The Weeds of Life
I hate weeds, which means I have a lot to hate about my lawn and garden. But I have vowed to keep fighting despite a losing battle. Let’s face it; it’s tough keeping weeds out of our gardens. It requires lots of getting down on our hands and knees, working the soil, pulling, digging and, at times, using some form of concoction to finally get rid of them.
It’s hard work.
There are times when I stroll through my garden and see a small weed and think, “Oh, I’ll get that tomorrow.” Well, tomorrow comes and behold, it's grown into a weed from the Little Shop of Horrors. I’m amazed at how quickly weeds can take over.
There are other times, especially in early spring, when I bend down to pull a weed and catch myself, realizing I was just about to pull out that expensive perennial I planted the fall before. And . on the contrary, I can say with all honesty that I have carefully tended a plant for months, only to realize in July that I watered and nurtured a perfect specimen of wild goldenrod.
There are weeds in life, too. And like in the garden, it requires a lot of hard work to identify them and get them out. They start out unassuming and sometimes unrecognizable from the good things in our lives.
Weeds can be like that.
Sometimes weeds in our lives start out small and subtle... like a habit, that left unattended, can grow into a full blown, uncontrollable addiction. Or a grudge against someone that, unchecked, can grow into an obsession of hatred.

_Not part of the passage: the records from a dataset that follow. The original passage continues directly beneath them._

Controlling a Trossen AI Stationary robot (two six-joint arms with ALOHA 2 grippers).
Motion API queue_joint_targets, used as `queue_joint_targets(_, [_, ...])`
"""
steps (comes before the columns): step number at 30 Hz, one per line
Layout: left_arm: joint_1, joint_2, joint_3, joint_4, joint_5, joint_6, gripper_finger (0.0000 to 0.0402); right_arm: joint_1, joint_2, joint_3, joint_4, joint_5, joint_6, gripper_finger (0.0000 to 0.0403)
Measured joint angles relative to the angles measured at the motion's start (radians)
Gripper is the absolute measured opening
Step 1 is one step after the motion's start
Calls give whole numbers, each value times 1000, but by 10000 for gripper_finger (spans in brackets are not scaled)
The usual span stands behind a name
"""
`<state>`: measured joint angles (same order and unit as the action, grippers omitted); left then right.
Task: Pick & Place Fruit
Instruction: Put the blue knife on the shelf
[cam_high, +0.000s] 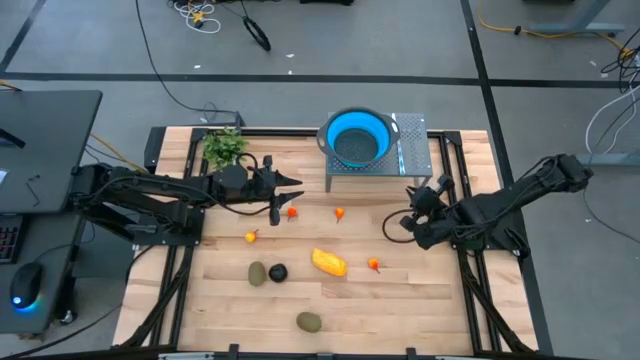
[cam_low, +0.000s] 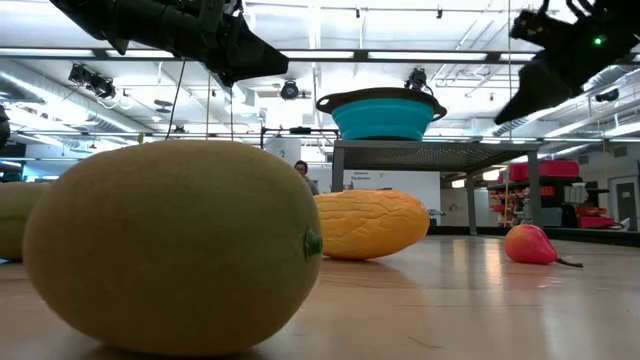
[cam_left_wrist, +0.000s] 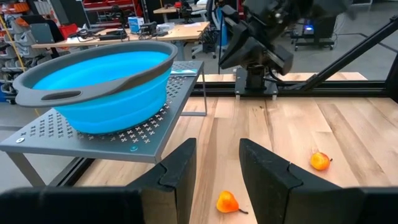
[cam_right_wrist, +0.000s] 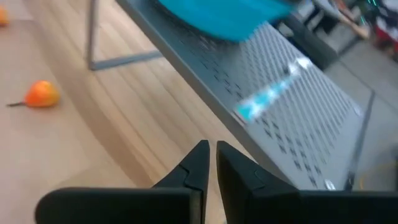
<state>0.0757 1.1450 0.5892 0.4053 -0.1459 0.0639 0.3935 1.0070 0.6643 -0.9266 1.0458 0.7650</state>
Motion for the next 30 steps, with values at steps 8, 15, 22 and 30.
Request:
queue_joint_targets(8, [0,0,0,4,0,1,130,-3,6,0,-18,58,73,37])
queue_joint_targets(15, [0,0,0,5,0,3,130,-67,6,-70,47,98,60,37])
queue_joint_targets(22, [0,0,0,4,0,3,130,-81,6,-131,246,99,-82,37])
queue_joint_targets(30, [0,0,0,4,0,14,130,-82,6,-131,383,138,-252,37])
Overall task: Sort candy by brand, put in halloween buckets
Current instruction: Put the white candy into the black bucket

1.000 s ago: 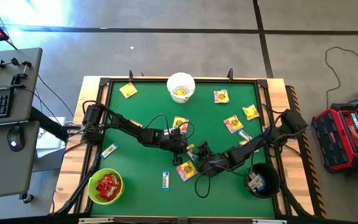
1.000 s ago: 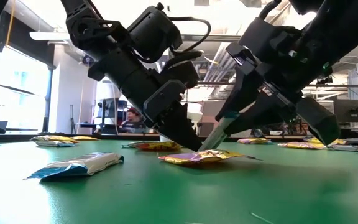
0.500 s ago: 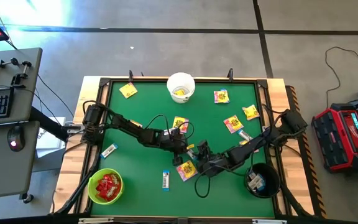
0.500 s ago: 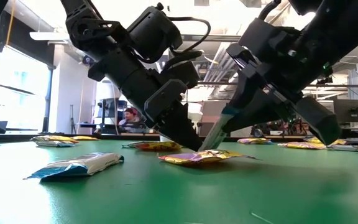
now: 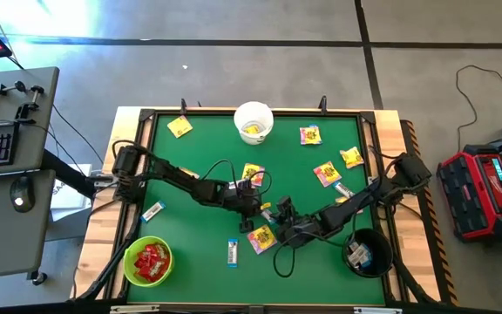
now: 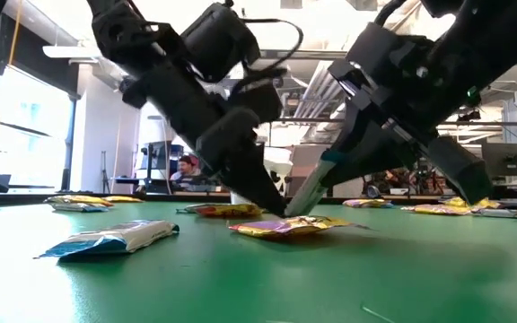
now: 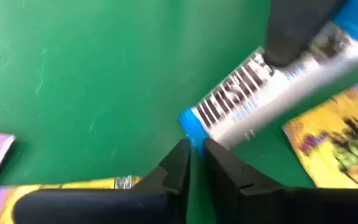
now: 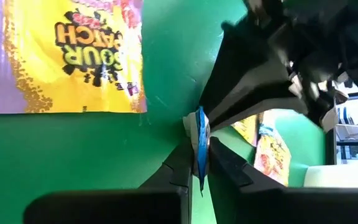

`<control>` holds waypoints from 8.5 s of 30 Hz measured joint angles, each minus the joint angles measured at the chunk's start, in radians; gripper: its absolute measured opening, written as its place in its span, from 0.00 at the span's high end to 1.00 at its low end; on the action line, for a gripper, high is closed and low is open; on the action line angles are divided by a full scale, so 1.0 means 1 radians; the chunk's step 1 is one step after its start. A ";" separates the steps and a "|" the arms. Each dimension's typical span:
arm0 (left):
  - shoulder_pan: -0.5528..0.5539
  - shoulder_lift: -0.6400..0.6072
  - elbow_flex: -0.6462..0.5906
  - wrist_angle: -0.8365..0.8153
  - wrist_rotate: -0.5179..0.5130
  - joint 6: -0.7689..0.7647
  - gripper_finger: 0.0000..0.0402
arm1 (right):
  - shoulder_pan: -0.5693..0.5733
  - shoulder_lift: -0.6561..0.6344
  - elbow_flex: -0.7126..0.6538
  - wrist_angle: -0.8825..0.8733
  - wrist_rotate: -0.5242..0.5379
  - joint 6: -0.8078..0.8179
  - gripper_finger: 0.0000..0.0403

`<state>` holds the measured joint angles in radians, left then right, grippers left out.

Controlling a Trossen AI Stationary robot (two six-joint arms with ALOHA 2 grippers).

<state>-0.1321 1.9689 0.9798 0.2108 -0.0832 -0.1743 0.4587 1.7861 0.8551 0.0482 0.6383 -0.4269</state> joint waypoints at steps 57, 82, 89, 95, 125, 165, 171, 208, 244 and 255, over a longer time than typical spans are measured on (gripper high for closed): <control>-0.006 -0.154 0.003 -0.187 -0.075 0.090 0.71 | 0.528 -0.374 0.144 -1.243 -0.778 1.733 0.96; -0.025 -0.154 0.004 -0.258 -0.078 0.090 0.72 | 0.523 -0.374 0.487 -1.570 -0.637 1.849 0.56; -0.035 -0.154 -0.071 -0.071 -0.078 0.089 0.77 | 0.450 -0.428 0.528 -1.620 -0.382 1.854 0.56; -0.036 -0.154 -0.116 0.001 -0.083 0.071 0.78 | 0.251 -0.501 0.348 -1.618 -0.318 1.713 0.56; -0.040 -0.154 -0.116 -0.011 -0.084 0.071 0.78 | -0.442 -0.439 -0.183 -1.039 -0.324 1.177 0.56; -0.059 -0.154 -0.116 -0.031 -0.080 0.072 0.78 | -0.490 -0.292 -0.168 -1.013 -0.338 1.078 1.00; -0.059 -0.154 -0.116 -0.031 -0.080 0.072 0.78 | -0.429 -0.294 -0.086 -1.094 -0.313 1.083 1.00; -0.058 -0.154 -0.116 -0.057 -0.080 0.073 0.78 | -0.312 -0.297 -0.182 -0.954 -0.296 0.942 0.64; -0.058 -0.154 -0.116 -0.062 -0.080 0.073 0.78 | -0.197 -0.295 0.031 -1.016 -0.301 0.977 1.00; -0.058 -0.154 -0.116 -0.071 -0.080 0.071 0.78 | -0.378 -0.295 0.031 -1.225 -0.315 0.973 0.92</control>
<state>-0.1905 1.8145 0.8642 0.1398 -0.1627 -0.1036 0.0807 1.4906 0.8857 -1.1768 0.3238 0.5458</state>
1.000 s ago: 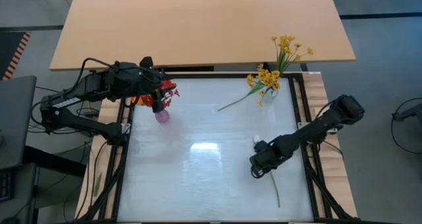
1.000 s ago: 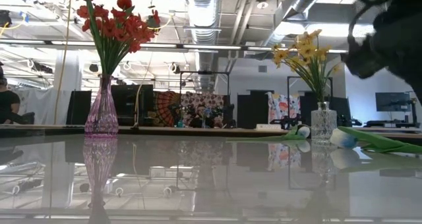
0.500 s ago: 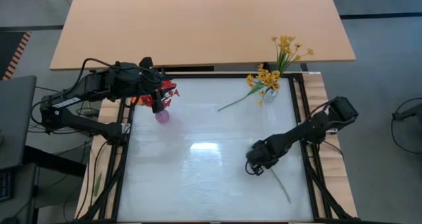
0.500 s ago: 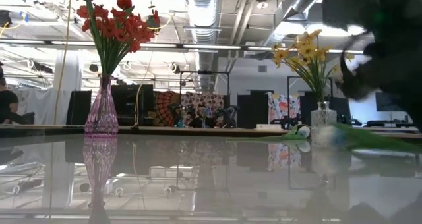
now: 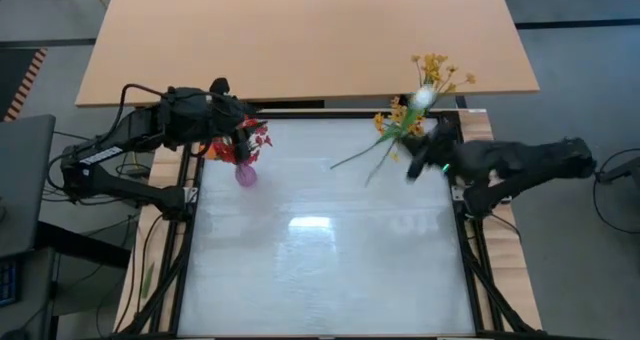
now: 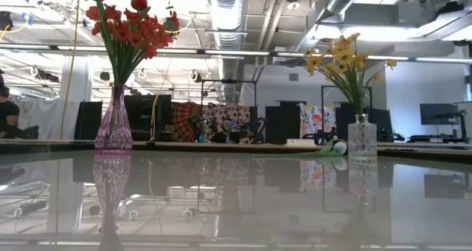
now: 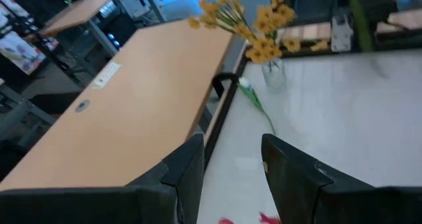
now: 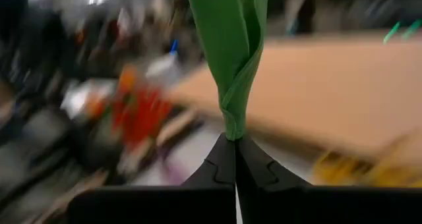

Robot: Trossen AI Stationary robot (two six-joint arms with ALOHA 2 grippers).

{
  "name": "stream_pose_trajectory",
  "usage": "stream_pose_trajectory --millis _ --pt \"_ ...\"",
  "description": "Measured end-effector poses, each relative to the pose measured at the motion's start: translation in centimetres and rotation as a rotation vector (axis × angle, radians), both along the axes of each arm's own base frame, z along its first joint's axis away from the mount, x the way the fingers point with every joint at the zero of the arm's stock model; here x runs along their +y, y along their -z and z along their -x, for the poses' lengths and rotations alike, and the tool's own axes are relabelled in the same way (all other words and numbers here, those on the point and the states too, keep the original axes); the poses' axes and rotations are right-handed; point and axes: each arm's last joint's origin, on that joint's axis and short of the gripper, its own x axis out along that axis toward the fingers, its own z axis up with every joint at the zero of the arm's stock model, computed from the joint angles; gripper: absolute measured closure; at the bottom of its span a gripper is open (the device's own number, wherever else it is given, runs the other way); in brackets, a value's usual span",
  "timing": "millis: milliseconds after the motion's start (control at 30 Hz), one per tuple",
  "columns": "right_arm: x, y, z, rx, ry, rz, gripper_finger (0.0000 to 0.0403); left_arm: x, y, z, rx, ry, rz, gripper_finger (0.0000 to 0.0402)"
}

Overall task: Sort flowers into vase by color
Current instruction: Put the bottom white tulip into the transparent vase

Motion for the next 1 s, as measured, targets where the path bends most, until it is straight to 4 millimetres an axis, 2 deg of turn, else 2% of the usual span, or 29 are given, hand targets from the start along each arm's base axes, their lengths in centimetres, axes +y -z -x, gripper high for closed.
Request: stream_pose_trajectory --millis 133,233,300,400,567,833,1000 --pt "-2.5 -3.5 4.0 -0.171 0.181 0.148 0.0384 0.3 -0.4 -0.1 -0.043 0.004 -0.002 0.026" --pt "-3.8 -5.5 6.0 -0.29 0.311 0.234 0.0384 0.6 -0.7 -0.1 -0.077 0.005 -0.005 0.026" --pt "-4.5 -6.5 6.6 -0.323 0.392 0.31 0.0384 0.7 -0.9 -0.1 -0.102 0.007 -0.003 0.026" --pt "-5.5 -6.9 5.8 -0.264 0.513 0.411 0.0384 0.9 -1.1 -0.1 -0.132 0.003 0.002 0.026" --pt "-8.0 -5.0 4.4 0.048 0.719 0.445 0.0384 1.0 -1.2 -0.1 -0.15 -0.007 0.005 0.026" --pt "-10.7 -1.2 3.4 0.263 0.714 0.291 0.0384 1.0 -1.2 -0.1 -0.163 -0.023 0.033 0.026" --pt "-11.6 -0.3 2.8 0.337 0.697 0.271 0.0384 1.0 -1.2 -0.1 -0.173 -0.03 0.049 0.026"
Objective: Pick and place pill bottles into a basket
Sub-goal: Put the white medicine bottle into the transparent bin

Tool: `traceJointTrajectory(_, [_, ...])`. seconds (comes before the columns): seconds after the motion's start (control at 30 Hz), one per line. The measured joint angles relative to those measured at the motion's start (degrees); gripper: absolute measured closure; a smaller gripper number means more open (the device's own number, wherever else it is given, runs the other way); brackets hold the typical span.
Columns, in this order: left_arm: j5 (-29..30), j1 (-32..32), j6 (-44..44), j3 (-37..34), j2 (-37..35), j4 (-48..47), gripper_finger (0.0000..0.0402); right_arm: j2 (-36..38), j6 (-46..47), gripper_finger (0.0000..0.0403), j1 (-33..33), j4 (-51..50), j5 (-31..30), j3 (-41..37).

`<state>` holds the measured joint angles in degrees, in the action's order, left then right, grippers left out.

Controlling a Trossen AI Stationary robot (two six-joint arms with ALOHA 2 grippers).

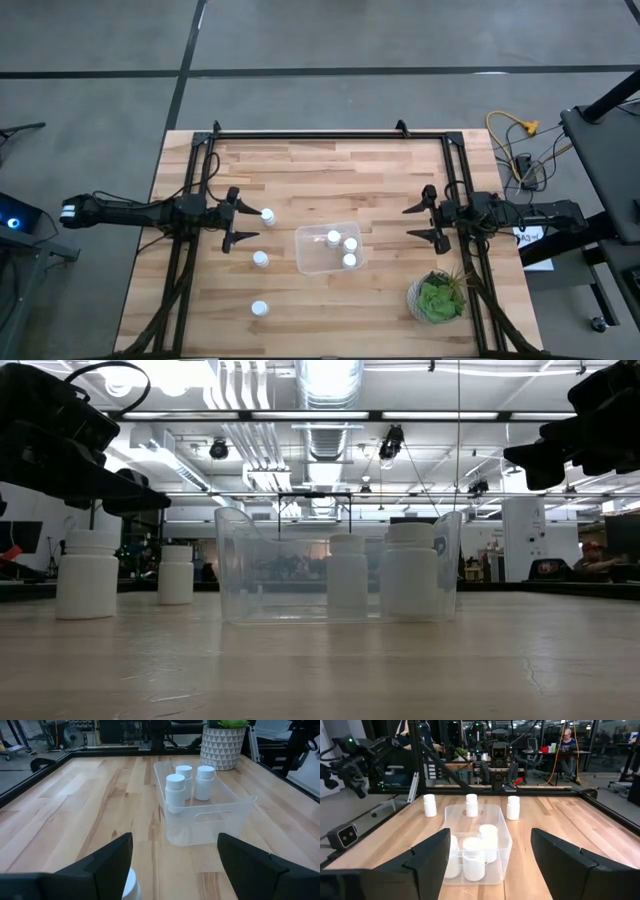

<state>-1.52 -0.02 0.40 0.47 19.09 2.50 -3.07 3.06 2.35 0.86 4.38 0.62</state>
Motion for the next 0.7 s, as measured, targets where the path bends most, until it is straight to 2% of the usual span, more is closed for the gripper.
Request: traceJointTrajectory(0.7, [0.6, 0.0, 0.0, 0.0, 0.0, 0.0, 0.0127, -0.1, 0.0, 0.0138, 0.0, 0.0, 0.0, 0.0])
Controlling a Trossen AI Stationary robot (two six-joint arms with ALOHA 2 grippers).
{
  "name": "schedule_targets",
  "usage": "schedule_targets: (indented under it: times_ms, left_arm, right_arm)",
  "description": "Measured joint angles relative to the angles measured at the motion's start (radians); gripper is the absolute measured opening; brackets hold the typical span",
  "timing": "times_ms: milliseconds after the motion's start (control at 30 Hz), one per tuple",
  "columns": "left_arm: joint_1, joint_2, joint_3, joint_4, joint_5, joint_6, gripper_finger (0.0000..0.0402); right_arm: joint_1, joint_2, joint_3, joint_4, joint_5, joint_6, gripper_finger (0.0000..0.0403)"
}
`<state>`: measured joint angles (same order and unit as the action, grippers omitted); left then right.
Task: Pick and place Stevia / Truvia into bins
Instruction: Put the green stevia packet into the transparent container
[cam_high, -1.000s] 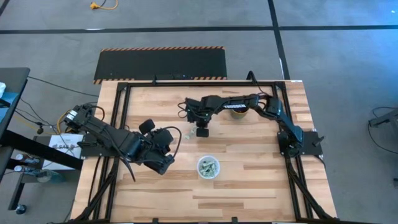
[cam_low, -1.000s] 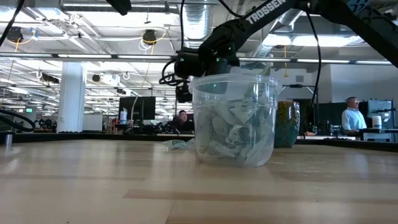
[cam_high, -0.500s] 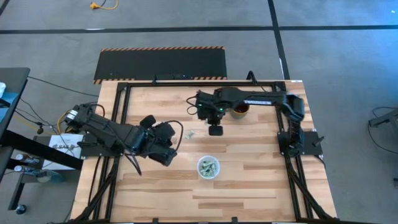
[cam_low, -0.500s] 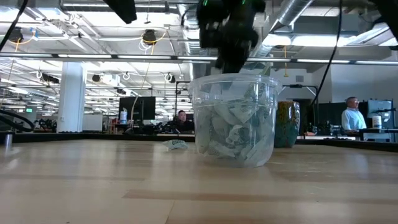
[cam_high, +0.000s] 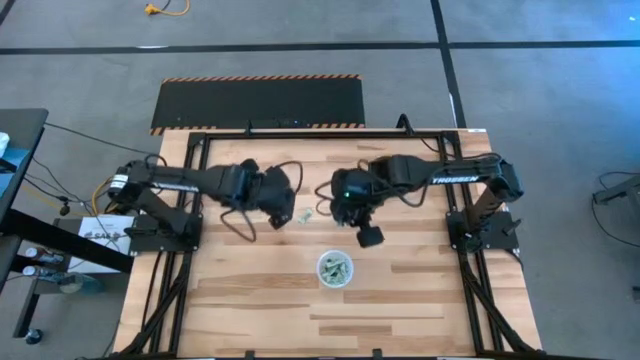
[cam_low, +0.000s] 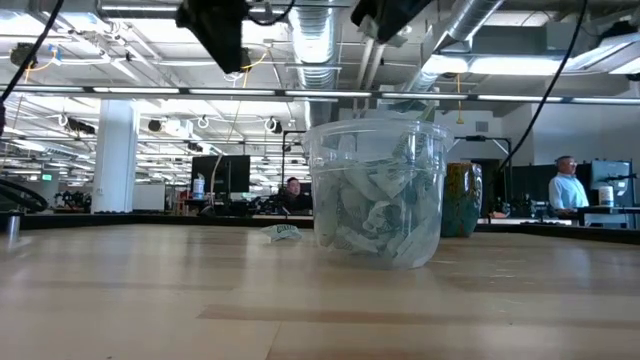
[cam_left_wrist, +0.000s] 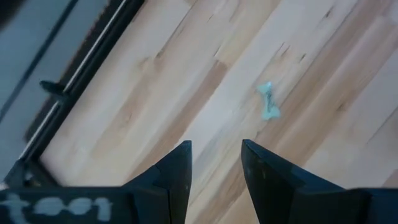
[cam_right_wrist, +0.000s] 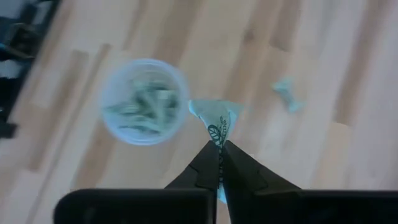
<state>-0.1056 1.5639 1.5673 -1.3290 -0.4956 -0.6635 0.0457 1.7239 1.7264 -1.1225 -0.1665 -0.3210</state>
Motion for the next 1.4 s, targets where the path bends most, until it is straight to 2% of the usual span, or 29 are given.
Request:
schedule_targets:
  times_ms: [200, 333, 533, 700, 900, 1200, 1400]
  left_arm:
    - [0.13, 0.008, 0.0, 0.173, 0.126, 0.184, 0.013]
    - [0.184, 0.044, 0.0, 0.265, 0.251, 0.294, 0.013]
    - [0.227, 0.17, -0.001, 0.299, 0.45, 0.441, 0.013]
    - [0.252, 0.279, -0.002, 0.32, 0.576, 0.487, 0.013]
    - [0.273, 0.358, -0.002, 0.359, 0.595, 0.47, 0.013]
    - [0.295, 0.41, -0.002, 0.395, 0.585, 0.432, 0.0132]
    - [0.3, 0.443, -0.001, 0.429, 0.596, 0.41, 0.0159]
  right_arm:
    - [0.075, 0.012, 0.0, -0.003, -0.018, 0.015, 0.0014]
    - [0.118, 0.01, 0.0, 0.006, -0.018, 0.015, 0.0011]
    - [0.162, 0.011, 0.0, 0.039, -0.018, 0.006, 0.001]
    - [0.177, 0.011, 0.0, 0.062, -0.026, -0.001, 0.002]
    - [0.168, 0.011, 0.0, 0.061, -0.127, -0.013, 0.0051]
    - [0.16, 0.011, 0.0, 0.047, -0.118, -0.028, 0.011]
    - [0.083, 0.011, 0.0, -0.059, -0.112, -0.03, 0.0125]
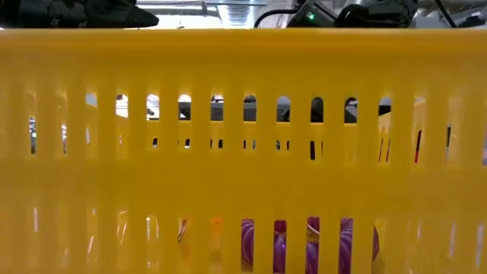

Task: Pick & Place Office Desk Supplies
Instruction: Put the green spiral keychain into the bottom yellow bin

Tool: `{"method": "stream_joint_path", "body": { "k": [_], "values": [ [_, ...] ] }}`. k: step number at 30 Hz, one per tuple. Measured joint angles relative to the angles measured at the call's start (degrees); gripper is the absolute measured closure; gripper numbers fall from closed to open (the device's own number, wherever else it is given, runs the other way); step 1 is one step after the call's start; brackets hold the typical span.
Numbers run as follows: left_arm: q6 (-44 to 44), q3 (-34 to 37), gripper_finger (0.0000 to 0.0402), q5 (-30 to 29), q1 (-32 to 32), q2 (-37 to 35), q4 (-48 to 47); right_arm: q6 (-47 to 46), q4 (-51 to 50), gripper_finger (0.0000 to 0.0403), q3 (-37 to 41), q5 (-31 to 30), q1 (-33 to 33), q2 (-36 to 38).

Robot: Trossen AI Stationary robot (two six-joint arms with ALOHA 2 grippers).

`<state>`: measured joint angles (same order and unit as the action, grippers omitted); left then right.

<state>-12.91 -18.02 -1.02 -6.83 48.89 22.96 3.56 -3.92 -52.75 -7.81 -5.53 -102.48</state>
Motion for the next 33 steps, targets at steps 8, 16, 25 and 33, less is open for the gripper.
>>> {"method": "stream_joint_path", "body": {
  "k": [8, 16, 25, 33],
  "values": [
    [-1.1, 0.0, 0.0179, 0.0, 0.0, 0.0, 0.0, 1.9, -0.1, 0.0175, 0.0, 0.2, 0.4, 0.0],
    [-1.1, 0.0, 0.0179, 0.9, 0.0, 0.0, 0.0, 2.6, 0.4, 0.0175, 0.1, 0.3, 0.5, -1.1],
    [-1.1, -0.1, 0.0179, 2.5, -0.1, 0.0, 0.3, 2.4, 5.1, 0.0175, -0.4, 0.6, 0.4, -5.5],
    [-1.1, -0.1, 0.0179, 2.5, -0.1, 0.0, 0.0, 1.4, 4.8, 0.0213, -0.8, 3.2, 0.4, -6.2]
  ]
}}
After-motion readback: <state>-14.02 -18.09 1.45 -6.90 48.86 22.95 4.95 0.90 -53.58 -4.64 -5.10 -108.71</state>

I should know. When I was in middle school I was bullied and made fun of by a classmate. She spread nasty rumors about me and met me after school to beat me up. In gym class, she teased me and told me how ugly I was. Slowly my self-image, value, worth, and dignity faded away. I carried those wounds with me for years.
My grudge against her was a weed that eventually grew into hatred, and it almost destroyed me. The roots went deep. But the day came when I had to face my hatred toward her and forgive... even though she didn’t ask for it, even though she didn’t try to make up for what she did. The unforgiveness and hatred that I held on to was hurting me more than the pain I experienced in my childhood. By holding on to my hatred, I was still allowing her to dictate my life and determine my value, despite years having passed since I’d seen her. Her taunting still controlled me. I let it.
I wish I had known as a school girl about the principles of weeding: get them when they’re small, and get the whole root. If you’ve ever pulled dandelions, you know they have really deep tap roots. If you just chop off the leaves and those yellow flowers, your lawn will look all right for a couple days. But eventually those weeds will come back bigger and stronger than ever, and your lawn will be a sea of yellow.
In our lives, if we just clean up the outward appearance so it looks good from the outside, but don’t get the root, the weeds of life will overtake us and only get stronger and more difficult to get rid of, too.
There’s another principle to removing weeds. Have you ever tried pulling weeds during a dry spell? Compare that to pulling weeds after a dousing rain. There’s a big difference, isn’t there? When the earth is nourished and softened, it’s easier to pull weeds.
Likewise, I have known some people who have allowed pain, heartache, and trials to harden their hearts like cement. As a result, the weeds of life that have grown through the cracks have a stronghold that won’t let go. I long for them to allow their hearts to be open, to risk having the gentle rain of love penetrate their soul to soften the grip.
Our weeds in life need to be treated the same as weeds in a garden.
Admittedly, I’ve toiled and worked to remove the deeply rooted weeds of my life, and yes, a lot of time was spent on my knees. It’s a continual process. Weeds keep trying to spring up and rob the joy of life.
But as with my garden, I won’t give up the battle. I’ll continue to learn to identify them and get them when they’re small, and continue to experience the joy that working in the garden and life can bring.